Sattar Sadaf, Khan Shumaila, Khan Muhammad Ismail, Akhmediyarova Ainur, Mamyrbayev Orken, Kassymova Dinara, Oralbekova Dina, Alimkulova Janna
Department of Computer Science and Information Technology, The Superior University, Lahore, Pakistan.
Department of Computer Science , University of Science and Technology, Bannu, Pakistan.
Sci Rep. 2025 Jul 22;15(1):26585. doi: 10.1038/s41598-025-08568-0.
Privacy and security in network communication have been enhanced via encryption and traditional anomaly detection methods are no longer effective because of their payload inspection. In this paper, we describe ET-SSL, a new approach for encrypted data anomaly detection which uses self-supervised contrastive learning to identify informative representations in flow level, statistical features like packet length; inter arrival time; flow duration and protocol metadata to Detect anomalies in encrypted network traffic without the need for labelled datasets or payload analysis. ET-SSL extends the use of SSL based traffic classification in order to improve detection performance while keeping computational complexity low through the maximization of the difference between normal and anomalous traffic. On CIC-Darknet2020, ISCX VPN (nonVPN), and UNSW-NB15 datasets, ET-SSL achieves 96.8 percent accuracy, 92.7 percent true positive rate (TPR), 1.2 percent false positive rate (FPR), and can do real time anomaly detection with 15 ms to 25 ms latency and speeds up to 10 Gbps processing which makes it suitable for high speed and resource constrained environments. Compared with existing methods, ET-SSL does not rely on labeled data, scales better, and detects zero day attack in dynamic network environment more effectively, serving as a paradigm for private and energy efficient anomaly detection in encrypted traffic.

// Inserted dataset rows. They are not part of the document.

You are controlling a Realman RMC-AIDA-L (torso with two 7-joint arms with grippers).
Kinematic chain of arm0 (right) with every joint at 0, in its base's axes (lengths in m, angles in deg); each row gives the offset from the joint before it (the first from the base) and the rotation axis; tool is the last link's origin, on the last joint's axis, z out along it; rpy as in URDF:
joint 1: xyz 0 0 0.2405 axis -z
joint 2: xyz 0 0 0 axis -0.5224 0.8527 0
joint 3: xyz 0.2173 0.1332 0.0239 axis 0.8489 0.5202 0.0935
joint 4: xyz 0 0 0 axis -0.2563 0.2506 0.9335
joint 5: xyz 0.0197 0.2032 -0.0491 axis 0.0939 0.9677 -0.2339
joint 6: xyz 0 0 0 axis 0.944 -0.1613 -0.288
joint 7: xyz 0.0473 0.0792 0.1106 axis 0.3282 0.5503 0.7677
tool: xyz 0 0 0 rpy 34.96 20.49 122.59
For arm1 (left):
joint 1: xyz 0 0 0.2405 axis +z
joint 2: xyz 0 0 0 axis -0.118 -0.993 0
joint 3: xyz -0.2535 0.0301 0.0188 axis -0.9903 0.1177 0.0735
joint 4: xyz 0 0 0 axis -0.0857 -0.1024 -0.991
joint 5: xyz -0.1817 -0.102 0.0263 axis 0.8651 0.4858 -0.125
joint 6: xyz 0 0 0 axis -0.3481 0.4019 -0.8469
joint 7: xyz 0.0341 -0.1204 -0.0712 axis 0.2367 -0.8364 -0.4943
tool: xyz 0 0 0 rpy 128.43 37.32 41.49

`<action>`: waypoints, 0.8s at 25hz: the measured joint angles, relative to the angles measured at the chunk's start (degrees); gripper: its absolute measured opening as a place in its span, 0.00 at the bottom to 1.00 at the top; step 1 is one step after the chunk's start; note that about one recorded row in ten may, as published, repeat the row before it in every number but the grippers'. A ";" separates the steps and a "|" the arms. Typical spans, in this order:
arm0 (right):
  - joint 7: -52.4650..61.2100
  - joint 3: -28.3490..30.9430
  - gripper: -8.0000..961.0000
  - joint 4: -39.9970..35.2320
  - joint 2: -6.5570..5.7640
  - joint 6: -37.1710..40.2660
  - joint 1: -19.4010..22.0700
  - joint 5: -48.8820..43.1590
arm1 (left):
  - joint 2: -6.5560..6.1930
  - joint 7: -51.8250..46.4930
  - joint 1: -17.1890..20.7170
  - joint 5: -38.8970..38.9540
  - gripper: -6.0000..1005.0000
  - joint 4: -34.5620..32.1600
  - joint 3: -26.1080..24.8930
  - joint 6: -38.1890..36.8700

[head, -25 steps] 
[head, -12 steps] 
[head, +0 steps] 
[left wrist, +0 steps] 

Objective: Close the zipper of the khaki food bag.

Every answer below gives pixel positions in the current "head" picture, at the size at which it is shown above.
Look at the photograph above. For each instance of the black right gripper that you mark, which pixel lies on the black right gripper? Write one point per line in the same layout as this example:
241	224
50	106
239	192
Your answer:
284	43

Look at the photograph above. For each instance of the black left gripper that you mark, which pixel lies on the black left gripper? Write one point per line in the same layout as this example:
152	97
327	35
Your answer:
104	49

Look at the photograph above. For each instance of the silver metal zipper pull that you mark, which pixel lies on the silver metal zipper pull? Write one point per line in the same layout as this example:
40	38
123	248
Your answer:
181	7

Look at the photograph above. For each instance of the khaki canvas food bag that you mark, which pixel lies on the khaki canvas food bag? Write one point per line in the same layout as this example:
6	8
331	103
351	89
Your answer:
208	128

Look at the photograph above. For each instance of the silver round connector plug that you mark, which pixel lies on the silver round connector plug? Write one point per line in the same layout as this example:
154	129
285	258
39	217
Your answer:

网络通信中的隐私和安全性已通过加密得到增强,传统的异常检测方法由于其对有效载荷的检查而不再有效。在本文中,我们描述了ET-SSL,一种用于加密数据异常检测的新方法,它使用自监督对比学习来识别流级别中的信息表示、诸如数据包长度、到达间隔时间、流持续时间和协议元数据等统计特征,以检测加密网络流量中的异常,而无需标记数据集或有效载荷分析。ET-SSL扩展了基于SSL的流量分类的用途,以提高检测性能,同时通过最大化正常流量和异常流量之间的差异来保持较低的计算复杂度。在CIC-Darknet2020、ISCX VPN(非VPN)和UNSW-NB15数据集上,ET-SSL实现了96.8%的准确率、92.7%的真阳性率(TPR)、1.2%的假阳性率(FPR),并且能够以15毫秒至25毫秒的延迟进行实时异常检测,处理速度高达10 Gbps,这使其适用于高速和资源受限的环境。与现有方法相比,ET-SSL不依赖标记数据,扩展性更好,并且能在动态网络环境中更有效地检测零日攻击,成为加密流量中隐私和节能异常检测的范例。